An NLP task that identifies and classifies named entities in text — such as people, organizations, locations, dates, and monetary values — enabling structured extraction from unstructured language.
In Depth
Named Entity Recognition transforms unstructured text into structured data by identifying specific, named things — people (Barack Obama), organizations (OpenAI), locations (San Francisco), dates (March 2024), products (iPhone 15), and monetary values ($4.2 billion). NER is a foundational component of many NLP pipelines: it is rarely the end goal, but its output enables downstream tasks like relation extraction, knowledge graph construction, and question answering.
Modern NER systems are typically formulated as sequence labeling problems. Each token in the text receives a label: B-PER (beginning of a person entity), I-PER (inside a person entity), B-ORG, I-ORG, O (outside any entity), and so on. Bidirectional LSTMs with CRF (Conditional Random Field) output layers were the dominant approach before Transformers. Now, fine-tuned BERT models set the state of the art on standard NER benchmarks like CoNLL-2003, as the bidirectional attention captures the full sentence context needed to resolve entity ambiguity.

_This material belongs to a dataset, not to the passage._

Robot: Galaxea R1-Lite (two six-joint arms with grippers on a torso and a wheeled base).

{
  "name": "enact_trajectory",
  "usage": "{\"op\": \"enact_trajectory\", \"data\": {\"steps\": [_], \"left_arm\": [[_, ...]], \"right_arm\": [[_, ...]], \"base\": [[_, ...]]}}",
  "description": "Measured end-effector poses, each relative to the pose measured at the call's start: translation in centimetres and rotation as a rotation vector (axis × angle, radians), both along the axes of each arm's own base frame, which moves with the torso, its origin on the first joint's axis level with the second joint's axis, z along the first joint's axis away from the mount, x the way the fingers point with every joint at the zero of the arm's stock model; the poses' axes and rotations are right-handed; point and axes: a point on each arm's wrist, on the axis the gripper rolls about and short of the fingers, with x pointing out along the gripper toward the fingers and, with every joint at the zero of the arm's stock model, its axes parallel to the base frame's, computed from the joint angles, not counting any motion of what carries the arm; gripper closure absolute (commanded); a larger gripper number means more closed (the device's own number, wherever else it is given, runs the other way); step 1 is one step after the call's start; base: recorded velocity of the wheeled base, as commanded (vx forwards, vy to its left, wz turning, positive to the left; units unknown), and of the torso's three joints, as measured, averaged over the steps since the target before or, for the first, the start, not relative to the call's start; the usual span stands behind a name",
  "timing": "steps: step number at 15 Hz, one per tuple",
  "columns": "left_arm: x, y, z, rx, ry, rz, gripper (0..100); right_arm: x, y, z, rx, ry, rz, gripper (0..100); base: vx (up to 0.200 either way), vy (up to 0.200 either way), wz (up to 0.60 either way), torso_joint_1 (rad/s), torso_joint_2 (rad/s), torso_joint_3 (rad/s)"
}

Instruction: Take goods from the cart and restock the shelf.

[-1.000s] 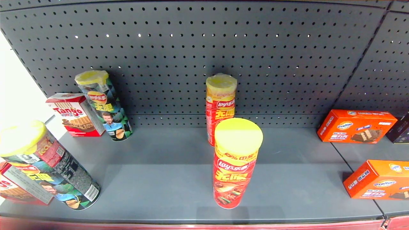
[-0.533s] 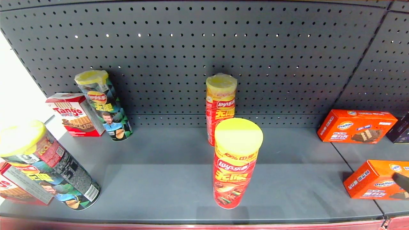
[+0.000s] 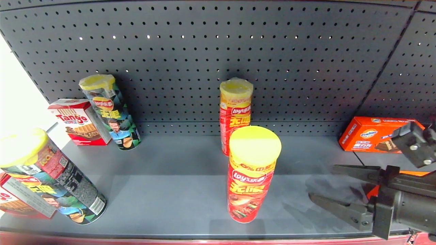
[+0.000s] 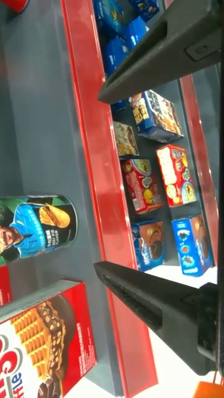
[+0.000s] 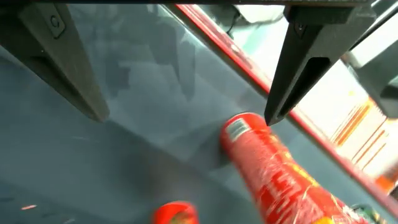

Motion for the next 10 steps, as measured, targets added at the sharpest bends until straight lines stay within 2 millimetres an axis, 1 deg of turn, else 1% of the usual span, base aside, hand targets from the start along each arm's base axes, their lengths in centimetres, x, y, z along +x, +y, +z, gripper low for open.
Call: {"op": "enact_trajectory", "data": {"steps": [5, 10], "left_arm": [[0.0, 0.0, 0.0, -0.005, 0.001, 0.003, 0], [0.0, 0.0, 0.0, -0.005, 0.002, 0.003, 0]], "right_arm": [[1.7, 2.6, -1.0, -0.033, 0.040, 0.053, 0], [2.8, 4.1, -1.7, -0.070, 0.061, 0.079, 0]], "base": [[0.000, 0.000, 0.00, 0.000, 0.00, 0.000], [0.000, 0.000, 0.00, 0.000, 0.00, 0.000]]}}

The challenges of NER are significant. The same string can be different entity types depending on context: 'Apple' is a company in 'Apple reported record earnings' but a fruit in 'she ate an apple'. Nested entities — 'National Institutes of Health' contains 'Health' as its own entity — require specialized architectures. New entity types and emerging proper nouns pose out-of-vocabulary challenges. Domain-specific NER (clinical, financial, legal) requires fine-tuning on in-domain annotated data because general-purpose models miss specialized entity types.
NER is the bridge between unstructured language and structured data — identifying the 'who, what, where, and when' in text and making it machine-readable for search, analytics, and knowledge extraction.
Real-World Applications
Frequently Asked Questions
What entities does NER recognize?
Standard entity types include: PERSON (people's names), ORG (organizations, companies), GPE/LOC (geopolitical entities, locations), DATE/TIME (temporal expressions), MONEY (monetary values), and PERCENT (percentages). Domain-specific NER extends to medical entities (diseases, drugs, genes), legal entities (laws, court cases), and financial entities (tickers, instruments).
What is the best NER model?
For quick, general-purpose use: spaCy's pre-trained models offer fast, accurate NER out of the box. For maximum accuracy: fine-tuned BERT or RoBERTa models on domain-specific data. For zero-shot or custom entities: LLMs like GPT-4 or Claude can extract entities defined in a prompt without any training. The best choice depends on speed requirements, domain specificity, and whether you need custom entity types.
How is NER used in business?
Common applications include: document processing (extracting names, dates, and amounts from contracts and invoices), compliance monitoring (identifying regulated entities in financial communications), customer support (extracting product names and order IDs from tickets), knowledge graph construction (building entity-relationship databases from unstructured text), and news monitoring (tracking mentions of companies and people).